I'm one of those that found Maths easy and Arithmetic difficult- I still don't know my tables- I went to school in the 70s when learning by rote was still around and I never ever learned. No1 son is the same. He's a clever boy, especially with Maths - he was chosen to do the UK Maths challenge thingy but a few years ago I had him in tears as he couldn't do his tables - those number grids regularly caused a meltdown - i was meant to time how long he took but would have had to put down hours and most of that with tears and frustration. He always gave them a go but i'd limit it to see what he could do in 20 minutes.

OPhow is she with the alphabet? I know it from start to finish but it takes me ages to put something in alphabetical order or look things up in the phone book for example - once you get into the middle clump of letters I am never sure of the order without reciting it in my head from the start - pretty much sure it's all related.

VBisme Mon 13-May-13 22:28:51

I'm totally going to push the brain training thing on the DS, but what slender mentions about the alphabet as well really hits a chord.

She does struggle with spelling, looking things up etc...... maybe there's something in it, but ultimately she's going to have to do exams competing against people who have learnt their times tables, and it costs valuable minutes to have to work it out.

Thanks again for all your responses, there is clearly some dispute as to the best approach, and if the rote learning doesn't work then I'll definitely try something else.

soontobeslendergirl Mon 13-May-13 23:15:05

i wouldn't worry too much - she is bright otherwise so can work it out and I still did well in my exams, I have a good job (and a calculator) etc it hasn't held me back

Probably more a boy thing, but minecraft has helped my son - working out how many blocks he needs i.e. building is 8 by 7 blocks so need 56 per layer etc.

noblegiraffe Tue 14-May-13 09:09:45

The first module of A-level maths is non-calculator, so yes she'd need them at A-level.

Instantaneous recall is the preference, but if she struggles, she also needs a back-up method for working them out, whether that be counting up, or doubling the 3 times table to get her 6 times table etc.

Things like the brain training (daily!) will then really help to keep things fresh in her mind and although she might need to work out answers to start with, constant practice will mean that she will recall more straight off and instant recall will come with time.

PastSellByDate Thu 16-May-13 05:08:16

Hi VBisme

It may help to explore how solid her x3 and x4 tables are.

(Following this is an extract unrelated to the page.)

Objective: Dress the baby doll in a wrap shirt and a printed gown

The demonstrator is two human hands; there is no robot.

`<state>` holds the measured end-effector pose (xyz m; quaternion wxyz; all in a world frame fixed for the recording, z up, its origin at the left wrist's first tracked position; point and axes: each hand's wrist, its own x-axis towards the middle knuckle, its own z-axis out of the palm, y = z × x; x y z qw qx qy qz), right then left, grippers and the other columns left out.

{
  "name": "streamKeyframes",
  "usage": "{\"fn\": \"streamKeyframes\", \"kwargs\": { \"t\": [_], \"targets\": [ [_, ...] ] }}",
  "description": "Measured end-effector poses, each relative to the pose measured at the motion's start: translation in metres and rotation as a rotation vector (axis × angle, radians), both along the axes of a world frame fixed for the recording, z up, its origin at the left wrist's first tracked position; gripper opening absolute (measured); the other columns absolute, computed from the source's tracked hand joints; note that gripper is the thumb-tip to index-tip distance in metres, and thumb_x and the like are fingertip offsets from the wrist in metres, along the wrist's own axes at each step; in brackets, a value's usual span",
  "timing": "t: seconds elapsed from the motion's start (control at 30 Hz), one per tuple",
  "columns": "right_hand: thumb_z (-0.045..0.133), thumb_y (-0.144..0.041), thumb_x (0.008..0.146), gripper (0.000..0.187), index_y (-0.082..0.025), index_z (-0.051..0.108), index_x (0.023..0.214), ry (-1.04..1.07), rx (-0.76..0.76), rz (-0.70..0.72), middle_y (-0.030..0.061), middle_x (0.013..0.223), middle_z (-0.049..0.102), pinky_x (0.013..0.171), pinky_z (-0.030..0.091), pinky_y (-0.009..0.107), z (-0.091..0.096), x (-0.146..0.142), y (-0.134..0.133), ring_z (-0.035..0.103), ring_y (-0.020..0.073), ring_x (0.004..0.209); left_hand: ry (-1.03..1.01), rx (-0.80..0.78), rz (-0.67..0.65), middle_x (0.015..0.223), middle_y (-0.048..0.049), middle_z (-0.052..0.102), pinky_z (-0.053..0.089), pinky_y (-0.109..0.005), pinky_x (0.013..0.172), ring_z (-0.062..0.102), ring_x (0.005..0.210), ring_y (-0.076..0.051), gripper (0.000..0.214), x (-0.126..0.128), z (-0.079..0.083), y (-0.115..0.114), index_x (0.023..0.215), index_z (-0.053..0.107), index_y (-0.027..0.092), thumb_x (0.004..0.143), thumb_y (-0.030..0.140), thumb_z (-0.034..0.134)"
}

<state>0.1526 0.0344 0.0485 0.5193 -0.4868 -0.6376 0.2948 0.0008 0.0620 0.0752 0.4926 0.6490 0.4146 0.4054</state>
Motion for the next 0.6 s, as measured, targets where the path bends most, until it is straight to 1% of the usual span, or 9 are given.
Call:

I say this because to solve x6 and x8 - you simply need to double the answer of these tables.

So if she knows these tables well - and she can work on her doubling skills - then she's 2/3rds the way there.

x7 is always tricky. But again - it's how you think about it.

Because your DD should by now know x1 - x6 and x8 - x12 - then in principle all she actually needs to learn is 7 x 7 = 49. Get that one and you've got the whole table because you know the rest. There's no trick really - so it's either knowing 6 x 7 = 42 and add 7 mentally quickly or just outright memorising it.

My DDs have always found 7x8 tricky - but if you teach yourself 5 - 6 - 7 - 8 - then when you hear 7x 8 (or 8x 7) - you will remember 56.